Exciting news! I’m about to adopt a cat–specifically an adult cat. What sort of supplies does an adult cat in an apartment need?
Apartment dweller in The Heights
Dear Apartment Dweller,
Adult cats are oftentimes looked over at shelters for the “Ms. Congeniality” of the shelter world: the kittens. But, adult cats can easily assimilate into a household with little to no adjustment period. They don’t have the bad habits that kittens can have (middle of the night “zoomies” and other crazy kitten antics), and are a wonderful companion–perfectly suited for apartment-living. June just so happens to be “Adopt-A-Shelter-Cat” month, so you’ve picked a great time to meet the feline love of your life!
So, what do you need to make an adult cat happy in your home? Actually, very little.

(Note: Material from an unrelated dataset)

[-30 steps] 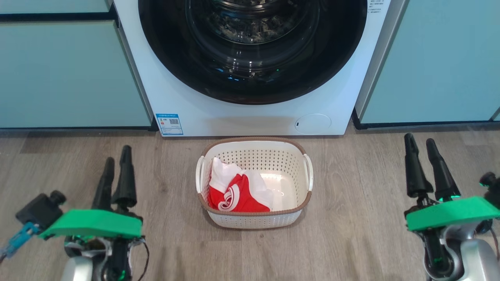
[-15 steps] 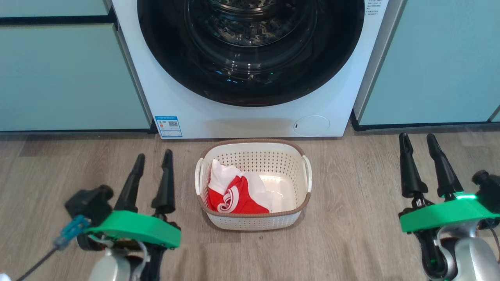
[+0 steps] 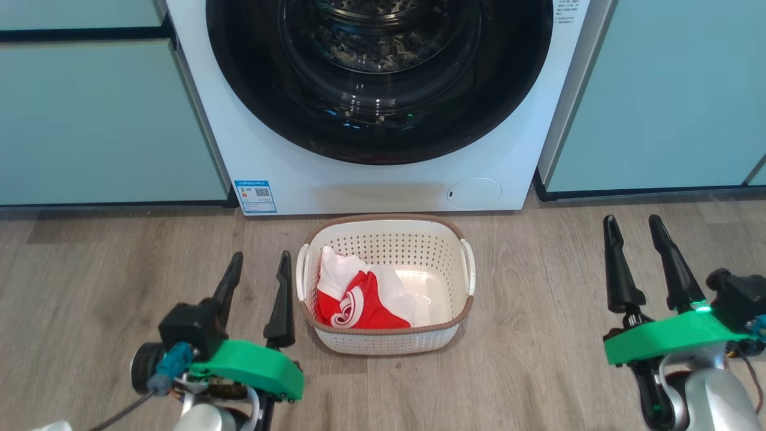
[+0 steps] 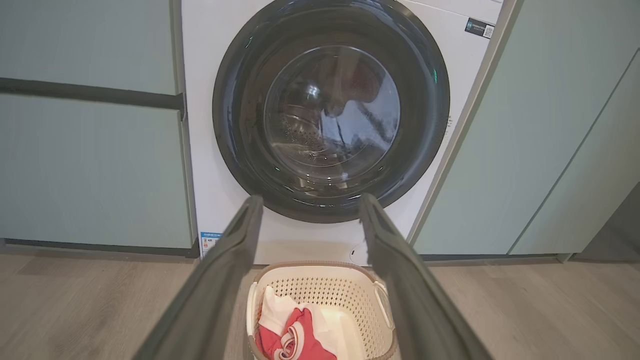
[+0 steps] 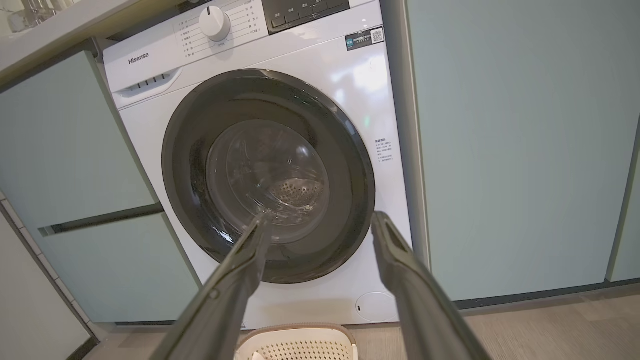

But, here’s a quick rundown of the basics.
Good-Quality Cat Food
Ideally, you shouldn’t switch your cat’s food often as this can cause stomach upset. So, try out the food of your choice and, if it makes everyone happy, then stick with it. Unlike humans, cats can be perfectly content eating the same food every day for the rest of their lives.
A Scratching Post or Cat Tree
There’s a small chance that your new kitty is already declawed and won’t need a scratching post (and if he’s not declawed, PLEASE don’t even consider doing that to him) but if he’s not, a scratching post offers kitty an opportunity to stretch and care for his claws. A cat tree typically has a scratching post incorporated into it and offers the additional appeal of giving kitty a high place to hang out and climb. Cats love high places and, if you give him an acceptable high place to hang out in your apartment, this might keep him off of your kitchen counters.
A Few Toys
An adult cat doesn’t need as much stimulation as a kitten does but–make no mistake–adult cats love to play, too! Playtime is important for adult cats as it offers them opportunities to exercise and entertainment that keeps them happy and out of trouble. It also serves as great bonding time for you and your cat.
A Litter Box
For most cats, a simple litter box does the trick. Especially in the early days of having a cat, you’ll find that you don’t need the fancy, robotic, self-cleaning litter boxes or the other high-tech gadgets. Take into consideration the size of your cat and make sure that the litter box that you get for him is roomy enough so that he won’t hang over the edge when using it. Also, pick a spot to keep the litter box and stick with it. If you move the litter box around, trying to find the perfect spot, you might confuse kitty and this could lead to accidents in the apartment.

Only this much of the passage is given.